- A majority of global online grocery sales will come from omnichannel retail formats by 2024, according to a new analysis from Edge by Ascential. Target, Walmart and Kroger will be the primary drivers of omnichannel sales, the report said, with the ability to leverage their physical stores and click-and-collect offerings.
- For the next five years, online edible grocery sales will experience a compound annual growth rate of 13%, reaching $162 billion in total sales by the end of the period. Just 3% of edible grocery sales currently occur online.
- The report predicts that Amazon and Walmart will continue to lead food e-commerce sales, with Amazon reaching $15 billion in online food sales by 2024 and Walmart reaching $14 billion.
Edge by Ascential reports an acceleration in grocery technology both in the U.S. and abroad. Grocery companies' investments in technology to speed up fulfillment and provide a more frictionless shopping experience will pave the way forward and give shoppers more effective tools to buy online. The barriers that have prevented more rapid growth in omnichannel grocery sales are "coming down," according to Violetta Volovich, author of the report and an associate analyst at Edge by Ascential.
Grocers are launching new technology at a faster rate than ever before. Kroger has now announced its fifth Ocado warehouse to boost its e-commerce business nationwide, and Walmart is leading the charge in grocery pickup. Amazon is reviving AmazonFresh and growing its grocery customer base through Whole Foods. Independent and regional grocers are also kicking technology into high gear to drive online sales. Raley's is using artificial intelligence to optimize its pricing strategy, and SpartanNash has launched a geofencing system.

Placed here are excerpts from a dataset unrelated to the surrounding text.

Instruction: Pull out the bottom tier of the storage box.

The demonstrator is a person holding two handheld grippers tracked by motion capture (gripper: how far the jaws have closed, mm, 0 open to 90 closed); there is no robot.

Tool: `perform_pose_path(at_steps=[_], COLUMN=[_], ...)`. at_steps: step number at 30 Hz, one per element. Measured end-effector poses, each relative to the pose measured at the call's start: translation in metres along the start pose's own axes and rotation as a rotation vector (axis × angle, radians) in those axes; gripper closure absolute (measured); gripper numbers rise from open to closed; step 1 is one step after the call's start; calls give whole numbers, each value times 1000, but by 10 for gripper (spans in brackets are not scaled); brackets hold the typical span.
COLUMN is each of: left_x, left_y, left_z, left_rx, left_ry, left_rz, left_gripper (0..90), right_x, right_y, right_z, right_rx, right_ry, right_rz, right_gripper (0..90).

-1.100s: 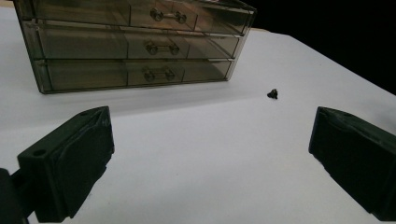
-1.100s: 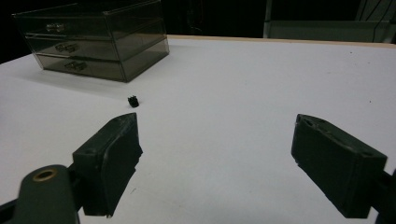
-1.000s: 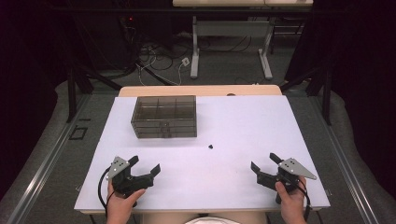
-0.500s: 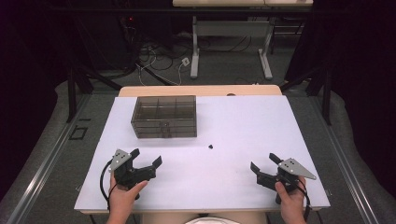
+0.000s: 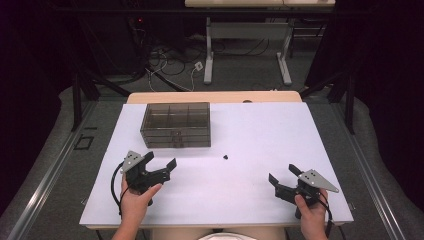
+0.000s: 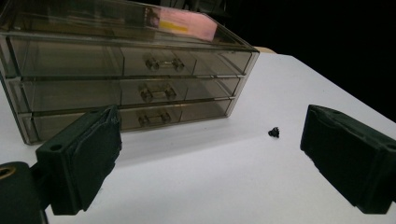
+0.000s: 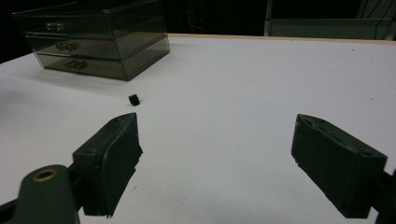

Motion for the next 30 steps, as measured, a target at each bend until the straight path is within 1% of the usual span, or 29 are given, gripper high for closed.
perform_pose_path(at_steps=[4,5,7,10,11,12,13,15,20,22,26,27,28,30], left_x=[4,5,8,10,11,12,12,14,18,19,22,23,24,25], left_y=[-6,-7,-10,-13,-14,-16,-17,-19,-23,-25,-27,-27,-27,-28], left_z=[1,1,1,0,0,0,0,0,0,0,0,0,1,1], left_rx=[-11,-14,-33,-39,-40,-43,-46,-53,-71,-78,-109,-114,-112,-124], left_ry=[4,4,7,12,14,13,14,16,17,20,24,26,25,25], left_rz=[-8,-7,-11,-9,-9,-9,-10,-10,-3,-3,1,5,7,12], left_gripper=[56,56,57,65,75,111,122,131,142,156,160,160,160,160], right_x=[0,0,0,-1,0,0,0,1,1,1,0,0,0,0], right_y=[0,1,0,0,0,0,0,0,0,1,1,1,1,1], right_z=[0,0,0,-1,-1,-1,-1,-1,-1,-1,-2,-2,-1,-1], right_rx=[-1,5,0,5,2,5,4,7,14,9,11,11,15,15], right_ry=[4,6,4,8,3,0,4,0,2,1,0,0,1,1], right_rz=[6,7,4,8,3,-5,2,-5,-5,0,2,2,5,6], right_gripper=[150,150,150,150,150,150,150,150,150,150,150,150,150,150])
Point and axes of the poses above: each handheld gripper's, and its own axes: x roughly forward along the jaws, y roughly out of its underside, z roughly to its left, the point moved 7 cm from there along x, roughly forward along the jaws, and after that the axes turned 14 degrees about -z, right-handed, at the moved point
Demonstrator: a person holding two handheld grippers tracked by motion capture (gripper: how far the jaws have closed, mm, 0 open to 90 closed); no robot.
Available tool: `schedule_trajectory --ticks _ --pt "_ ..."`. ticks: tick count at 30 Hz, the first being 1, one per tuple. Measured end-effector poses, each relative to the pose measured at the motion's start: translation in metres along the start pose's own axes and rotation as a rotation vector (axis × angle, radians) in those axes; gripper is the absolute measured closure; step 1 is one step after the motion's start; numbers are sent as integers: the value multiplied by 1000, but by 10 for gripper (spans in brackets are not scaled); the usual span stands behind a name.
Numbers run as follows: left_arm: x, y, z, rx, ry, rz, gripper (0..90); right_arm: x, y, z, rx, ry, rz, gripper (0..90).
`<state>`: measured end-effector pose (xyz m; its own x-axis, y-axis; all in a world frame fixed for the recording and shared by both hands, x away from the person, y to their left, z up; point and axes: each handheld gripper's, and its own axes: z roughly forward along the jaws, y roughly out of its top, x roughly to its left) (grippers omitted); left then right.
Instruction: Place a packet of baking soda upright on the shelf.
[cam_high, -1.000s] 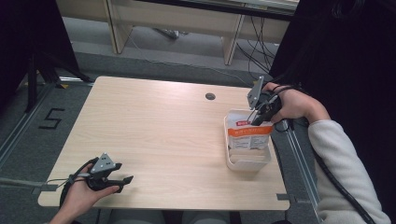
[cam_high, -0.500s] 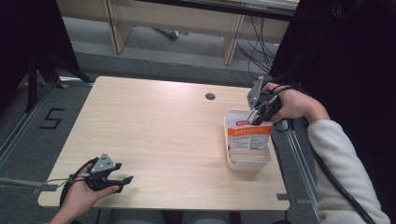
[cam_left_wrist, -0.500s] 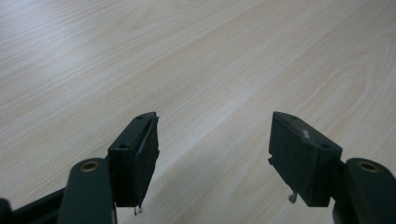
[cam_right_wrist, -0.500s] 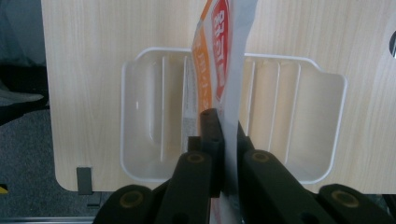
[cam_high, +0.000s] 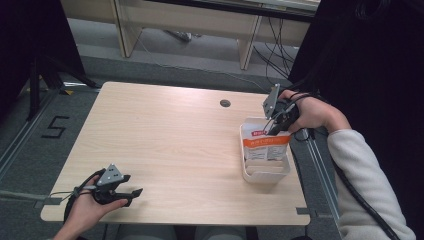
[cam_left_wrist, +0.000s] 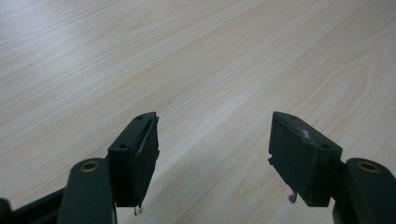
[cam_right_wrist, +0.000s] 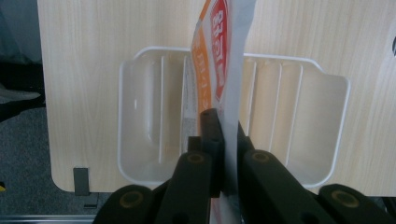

Globally, the Asia-Pacific region is driving food e-commerce growth, accounting for nearly 52% of global edible grocery sales in 2019. In Japan, Walmart's Japanese banner, Seiyu, is testing delivery by drone to speed up delivery fulfillment. Alibaba's Hema in China uses big data to appropriately stock its stores, which also act as fulfillment centers.
The report finds an abundance of global innovation outside of Asia, too. German supermarket chain Edeka has invested in Picnic, a Dutch app that is rapidly increasing its online grocery assortment, and in Australia, Woolworths has partnered with Spoon Guru to add dietary filters to its e-commerce site. Tesco is reportedly exploring technology for an automated store through Trigo Vision.
For grocers, cost and uncertainty over consumer adoption are key concerns when it comes to investing in e-commerce. Customers, in turn, like to see and feel the food they buy and haven't had access to seamless technology with e-commerce in its early years.